Vienna: On the Praterstern, where cars, buses and trams converge from several busy streets on a road that loops around Vienna’s central train station, a new digital counter stands under the eye of the Riesenrad Ferris wheel.

It’s about the size of a bus stop advertising hoarding and picks out passing bicycle wheels from a sensor in the pavement.

With a rumpled grey overcoat over his suit and a cycling helmet covering his grey hair, Wolfgang Dvorak excitedly explains that the 2,072 figure on display marks the number of bicycles that have passed this point so far today.

“This is great, great! Measuring cyclists is making cycling visible, making people notice,” says Dvorak.

“It’s very important, especially at city crossings like this. Just 14 days ago it was done, and the marking of the cycle lane here and the cycle signing. This is showing people that Vienna is cycling.”

Dvorak, the director of last week’s Velo-city, an annual conference that has brought more than 1,000 cycling experts and 330 speakers from around the world to Austria’s capital, is giving an impromptu tour of the city’s new bike-friendly spots, travelling by Citybike, a public bike rental system available at 100 stations around the streets.

There are dozens of new private rental bike companies springing up too, including many specialising in e-bikes, electric-powered cycles which can be charged for free across the capital.

Vienna is in the middle not only of its own Year of Cycling, but also of an ambitious five-year plan to tempt its citizens out of cars and on to saddles.

Faced with ever-growing traffic, as well as unenviable pollution levels and the rising costs of fuel, the city has determined to learn from progressive cycling capitals such as Munich, Malmo, Copenhagen and Amsterdam, which have embraced biking.

Vienna is one of 60 cities to have signed up to the Charter of Brussels, which commits them to promoting cycling and setting clear targets in road safety and in achieving a 15 per cent “modal share”,  the percentage of trips made by bicycle out of the total number of trips made by city-dwellers.

Huge interest

In the UK only Bristol and Edinburgh, which holds its first festival of cycling this weekend, have signed up, but the interest from mainland Europe is phenomenal.

“We have now in Vienna about five per cent to six per cent modal share,” says Dvorak. “We aim to double that by 2015. We are working on many infrastructure changes to facilitate urban cycling.
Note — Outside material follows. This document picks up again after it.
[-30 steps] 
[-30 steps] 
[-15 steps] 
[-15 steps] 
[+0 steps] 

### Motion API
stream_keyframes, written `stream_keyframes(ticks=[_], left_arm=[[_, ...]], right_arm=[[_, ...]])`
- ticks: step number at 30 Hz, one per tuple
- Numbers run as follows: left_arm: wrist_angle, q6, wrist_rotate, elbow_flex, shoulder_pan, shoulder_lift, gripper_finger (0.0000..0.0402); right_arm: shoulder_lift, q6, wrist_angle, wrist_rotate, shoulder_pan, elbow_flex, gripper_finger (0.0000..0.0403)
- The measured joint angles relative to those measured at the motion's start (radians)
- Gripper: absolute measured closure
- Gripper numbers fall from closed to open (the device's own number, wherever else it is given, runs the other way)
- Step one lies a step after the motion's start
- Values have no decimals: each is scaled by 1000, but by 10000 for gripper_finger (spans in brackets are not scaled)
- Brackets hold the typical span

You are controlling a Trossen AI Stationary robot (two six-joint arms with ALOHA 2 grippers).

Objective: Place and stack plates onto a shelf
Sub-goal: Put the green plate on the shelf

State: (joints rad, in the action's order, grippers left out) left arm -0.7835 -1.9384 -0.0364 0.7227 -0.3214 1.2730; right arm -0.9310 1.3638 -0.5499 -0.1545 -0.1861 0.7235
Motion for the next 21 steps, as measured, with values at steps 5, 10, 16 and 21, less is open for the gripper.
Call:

“The situation in general is that we are a growing population and we have no room any more. We need to create space and stop congestion.

“Look at these terrible floods we are seeing at the moment; it is no longer an option to ignore climate change.”

The television news in Austria and neighbouring Slovakia, the Czech Republic, Hungary and Germany is full of images of flooded homes and businesses, and the Danube and Elbe have swollen with record levels of rainfall.

Whatever the meteorologists and scientists say is the cause of the unseasonal weather, people here are worrying about climate change.

It is being reflected in the housing being built. Sustainability is a key factor and new developments are being planned around not just energy use but also the times of journeys to work and access to cycle networks.

For people living in cities, space to park a bike securely can be a major obstacle, which is why Vienna has just completed a pilot project called Bike City, a block of 100 flats for middle-income people, with wide communal hallways and lifts with bike racks outside each front door and bike stores on every floor.

Michael Szeiler, an Austrian traffic planning expert, is one of the first residents to have moved in.

“The rents here are affordable because the builders have saved money by not having car parking, they have built only 50 spaces, rather than one per flat, as is usual. People still have cars,” he says, “but people who live here make 25 per cent of trips by bicycle, as opposed to six per cent of other Viennese.”

Szeiler has been working on projects to link residential areas by cycle. At hotspots, traffic lights set with detectors are programmed to tell when cars are coming and to give priority for cyclists, so that they do not have to keep stopping and starting their journeys.

The city is investing in infrastructure, the second main shopping street is being made car free, with pedestrian and cycle shared zones, and local politicians point to the fact that at 4.5m it is only five per cent of the annual road budgets.

Maria Vassilakou is the deputy mayor of Vienna with responsibility for urban planning. “Vienna is the fastest-growing city within German-speaking Europe, and if we continue with the policy of one person, one car, then we will become one traffic jam,” she says.